Otherwise I’m still not clear on what you’re trying to do.

Just do a wrapper around your loss, it works perfectly fine. I did it like this:

@dataclass
class URLoss():
    func: nn.Module
    loss: torch.Tensor = None
    reduction: str = 'mean'
    do_spatial_reduc: bool = False
    axis: int = 1

    def __post_init__(self):
        self.func.reduction = 'none'

    def __call__(self, input, target):

        self.func.reduction = 'none'
        target = target.squeeze(1)
        self.loss = self.func(input, target)
        if self.do_spatial_reduc:
            self.loss = self.loss.view(self.loss.size(0), -1)
            self.loss = self.loss.mean(-1)
        if self.reduction == 'mean':
            return self.loss.mean()
        elif self.reduction == 'sum':
            return self.loss.sum()
        else:
            return self.loss 

You need to import dataclasses.dataclass for this. The do_spatial_reduc attribute has to be True for cross-entropy, as it yields a totally unreduced loss (even over spatial dimensions) when reduction='none'. As I created custom losses that always reduce over spatial dimensions, I added this argument. Then you can probably access per-item gradients with self.loss.grad using on_backward_end as it should still be in the computation graph when you backward on the reduced loss.

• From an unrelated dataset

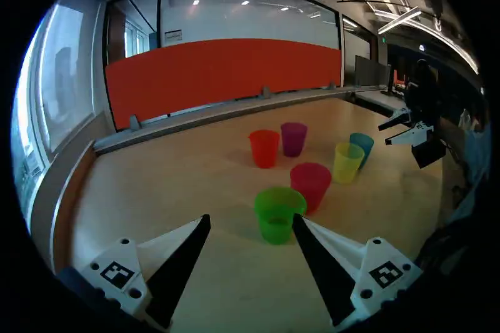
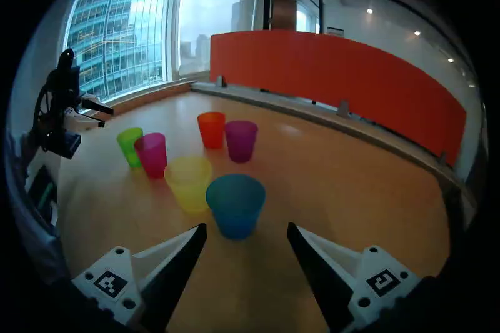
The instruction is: Pour water
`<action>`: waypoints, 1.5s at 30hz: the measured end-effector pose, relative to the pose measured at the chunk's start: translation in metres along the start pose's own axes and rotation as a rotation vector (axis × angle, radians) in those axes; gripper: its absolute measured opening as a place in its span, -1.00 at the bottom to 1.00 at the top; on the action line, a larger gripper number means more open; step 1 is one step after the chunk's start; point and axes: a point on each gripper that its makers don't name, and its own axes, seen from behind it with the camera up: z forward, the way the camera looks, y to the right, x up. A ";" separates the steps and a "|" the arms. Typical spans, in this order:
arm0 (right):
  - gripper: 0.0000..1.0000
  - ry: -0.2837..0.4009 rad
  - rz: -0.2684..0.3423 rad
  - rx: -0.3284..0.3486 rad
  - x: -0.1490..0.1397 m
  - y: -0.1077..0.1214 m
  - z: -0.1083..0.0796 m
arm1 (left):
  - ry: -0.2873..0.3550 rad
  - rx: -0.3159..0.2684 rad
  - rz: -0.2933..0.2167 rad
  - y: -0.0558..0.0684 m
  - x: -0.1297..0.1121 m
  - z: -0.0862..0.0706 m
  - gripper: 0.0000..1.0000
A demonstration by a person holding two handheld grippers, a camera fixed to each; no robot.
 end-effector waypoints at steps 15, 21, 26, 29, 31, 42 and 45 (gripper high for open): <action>1.00 0.108 0.012 -0.099 0.032 0.010 -0.031 | 0.107 0.086 -0.058 -0.013 0.030 -0.015 0.95; 1.00 0.191 0.025 -0.180 0.056 0.024 -0.042 | 0.159 0.119 -0.047 -0.010 0.042 -0.014 0.95; 1.00 0.252 0.023 -0.253 0.071 0.036 -0.052 | 0.203 0.155 -0.043 -0.009 0.052 -0.012 0.95; 1.00 0.279 0.017 -0.297 0.077 0.043 -0.056 | 0.226 0.170 -0.045 -0.007 0.058 -0.011 0.95; 1.00 0.300 0.015 -0.322 0.082 0.047 -0.059 | 0.240 0.177 -0.045 -0.005 0.062 -0.010 0.95; 1.00 0.423 0.040 -0.430 0.108 0.060 -0.073 | 0.322 0.237 -0.074 -0.005 0.081 -0.010 0.95; 1.00 0.449 0.055 -0.455 0.111 0.064 -0.075 | 0.352 0.260 -0.091 -0.006 0.085 -0.012 0.95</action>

I did not test it though, so can’t be sure.

I am deeply sorry I did not understand.

It seems you are flattening the loss, but still reduces it in the end with mean or sum. So,
how do I get the per sample item grad?

I think I get, I will try here.

I am only flattening over the spatial dimensions, so that loss has shape (batch_size, h*w) and then when mean is computed it just has shape batch_size. If by per-item you mean for each pixel, you can just skeep the part with do_spatial_reduc. Same if you use a loss that already returns something of shape batch_size when reduction='none' (for instance dice loss will always be reduced over each image).

I will try to do this and share the notebook.

2 Likes

@fredguth would you be so kind as to share your findings?